--- START ---

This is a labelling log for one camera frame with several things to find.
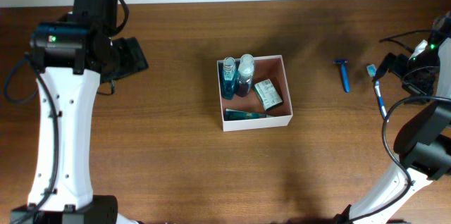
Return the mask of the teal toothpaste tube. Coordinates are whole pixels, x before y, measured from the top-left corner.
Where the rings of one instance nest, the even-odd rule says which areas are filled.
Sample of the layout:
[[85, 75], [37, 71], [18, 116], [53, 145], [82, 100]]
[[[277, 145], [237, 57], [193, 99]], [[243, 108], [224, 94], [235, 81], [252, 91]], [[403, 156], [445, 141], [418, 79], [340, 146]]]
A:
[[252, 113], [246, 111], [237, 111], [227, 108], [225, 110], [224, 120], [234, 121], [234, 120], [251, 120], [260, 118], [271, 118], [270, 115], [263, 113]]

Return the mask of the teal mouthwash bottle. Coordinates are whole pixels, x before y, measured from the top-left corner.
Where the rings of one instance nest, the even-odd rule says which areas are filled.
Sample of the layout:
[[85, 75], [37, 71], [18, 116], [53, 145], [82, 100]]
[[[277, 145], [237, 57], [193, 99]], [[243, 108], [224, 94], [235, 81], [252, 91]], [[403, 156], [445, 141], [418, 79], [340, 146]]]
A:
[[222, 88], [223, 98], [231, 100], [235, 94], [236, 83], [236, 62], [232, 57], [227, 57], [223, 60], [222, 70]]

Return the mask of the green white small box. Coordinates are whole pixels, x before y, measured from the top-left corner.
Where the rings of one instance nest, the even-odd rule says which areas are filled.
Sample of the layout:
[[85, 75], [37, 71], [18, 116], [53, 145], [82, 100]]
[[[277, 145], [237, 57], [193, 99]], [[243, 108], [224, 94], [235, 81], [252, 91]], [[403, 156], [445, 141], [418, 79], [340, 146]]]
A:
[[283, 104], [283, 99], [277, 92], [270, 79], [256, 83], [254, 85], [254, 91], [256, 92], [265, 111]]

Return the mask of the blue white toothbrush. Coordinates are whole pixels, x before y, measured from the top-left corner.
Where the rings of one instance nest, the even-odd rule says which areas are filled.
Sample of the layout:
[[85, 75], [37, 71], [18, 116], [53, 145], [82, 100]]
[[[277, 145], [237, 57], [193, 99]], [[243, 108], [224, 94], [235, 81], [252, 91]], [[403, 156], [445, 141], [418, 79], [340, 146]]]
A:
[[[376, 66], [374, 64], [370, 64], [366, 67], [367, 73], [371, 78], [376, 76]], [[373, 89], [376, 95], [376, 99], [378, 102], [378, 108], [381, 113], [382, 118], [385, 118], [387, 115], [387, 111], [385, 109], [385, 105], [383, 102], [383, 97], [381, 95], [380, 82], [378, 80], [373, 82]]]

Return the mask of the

--- END ---
--- START ---

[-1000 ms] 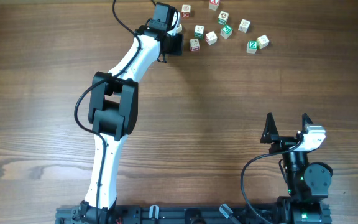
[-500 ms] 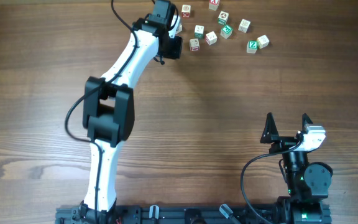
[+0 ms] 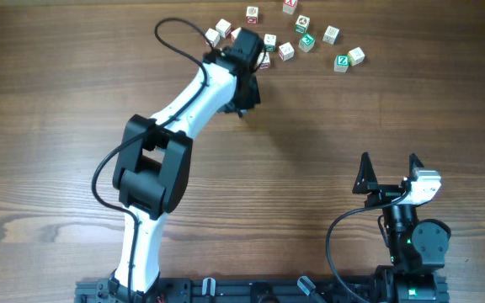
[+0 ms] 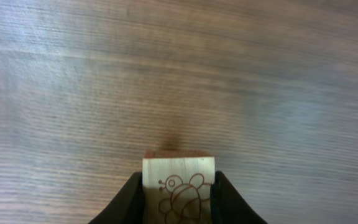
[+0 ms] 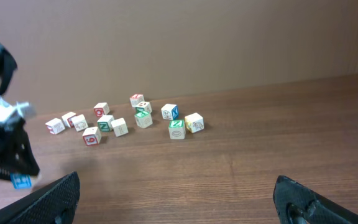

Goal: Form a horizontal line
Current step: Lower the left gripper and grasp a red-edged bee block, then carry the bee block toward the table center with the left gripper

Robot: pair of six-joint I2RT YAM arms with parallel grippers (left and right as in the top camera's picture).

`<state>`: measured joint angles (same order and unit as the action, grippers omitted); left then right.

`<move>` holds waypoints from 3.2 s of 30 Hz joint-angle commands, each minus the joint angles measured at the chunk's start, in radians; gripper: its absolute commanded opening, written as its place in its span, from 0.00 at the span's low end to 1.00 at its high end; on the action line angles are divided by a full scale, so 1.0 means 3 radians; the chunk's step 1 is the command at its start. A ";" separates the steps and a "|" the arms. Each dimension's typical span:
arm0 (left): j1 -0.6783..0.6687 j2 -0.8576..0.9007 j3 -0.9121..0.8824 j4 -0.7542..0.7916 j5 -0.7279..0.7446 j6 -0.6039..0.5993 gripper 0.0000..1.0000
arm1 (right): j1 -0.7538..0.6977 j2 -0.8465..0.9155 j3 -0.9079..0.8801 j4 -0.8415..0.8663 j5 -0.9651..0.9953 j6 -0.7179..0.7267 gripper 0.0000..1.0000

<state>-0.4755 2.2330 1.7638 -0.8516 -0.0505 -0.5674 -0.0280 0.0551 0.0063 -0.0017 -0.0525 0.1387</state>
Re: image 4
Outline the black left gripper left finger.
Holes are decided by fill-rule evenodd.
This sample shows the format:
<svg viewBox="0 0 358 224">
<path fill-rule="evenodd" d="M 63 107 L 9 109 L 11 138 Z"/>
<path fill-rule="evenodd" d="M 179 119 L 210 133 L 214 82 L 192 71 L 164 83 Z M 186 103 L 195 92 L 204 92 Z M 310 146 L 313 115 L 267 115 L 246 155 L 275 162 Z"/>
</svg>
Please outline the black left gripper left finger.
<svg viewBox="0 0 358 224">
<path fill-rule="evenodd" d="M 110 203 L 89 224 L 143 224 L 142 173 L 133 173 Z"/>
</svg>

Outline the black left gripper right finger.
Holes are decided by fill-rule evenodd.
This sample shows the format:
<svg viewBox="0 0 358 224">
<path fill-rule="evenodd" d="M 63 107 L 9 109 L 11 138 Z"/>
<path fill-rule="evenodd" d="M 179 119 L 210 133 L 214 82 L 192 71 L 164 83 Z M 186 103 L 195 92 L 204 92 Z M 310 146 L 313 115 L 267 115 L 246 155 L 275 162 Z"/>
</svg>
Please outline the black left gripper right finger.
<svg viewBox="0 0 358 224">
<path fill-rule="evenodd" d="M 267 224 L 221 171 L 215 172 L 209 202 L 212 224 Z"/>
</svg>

--- END ---

Exercise instructions:
In the entries above, find the line holding "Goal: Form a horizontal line" and the line holding "arm0 (left): j1", then retype exactly those two lines and every line between them, and nothing else.

Response area:
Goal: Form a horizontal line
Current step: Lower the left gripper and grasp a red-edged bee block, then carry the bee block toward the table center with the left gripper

Robot: pair of six-joint I2RT YAM arms with parallel grippers (left and right as in the top camera's picture).

`<state>`: measured joint angles (same order and unit as the action, grippers omitted); left then right.

`<move>` holds waypoints from 3.2 s of 30 Hz joint-angle commands, each minus the joint angles measured at the chunk's start, in radians; gripper: its absolute commanded opening, written as its place in its span, from 0.00 at the span's low end to 1.00 at its high end; on the action line angles are divided by a full scale, so 1.0 means 3 radians; the chunk's step 1 is the command at its start. A ";" separates the steps and a "|" the arms. Each dimension's typical span:
arm0 (left): j1 -0.6783..0.6687 j2 -0.8576..0.9007 j3 -0.9121..0.8824 j4 -0.7542..0.7916 j5 -0.7279..0.7446 j6 -0.6039..0.5993 gripper 0.0000..1.0000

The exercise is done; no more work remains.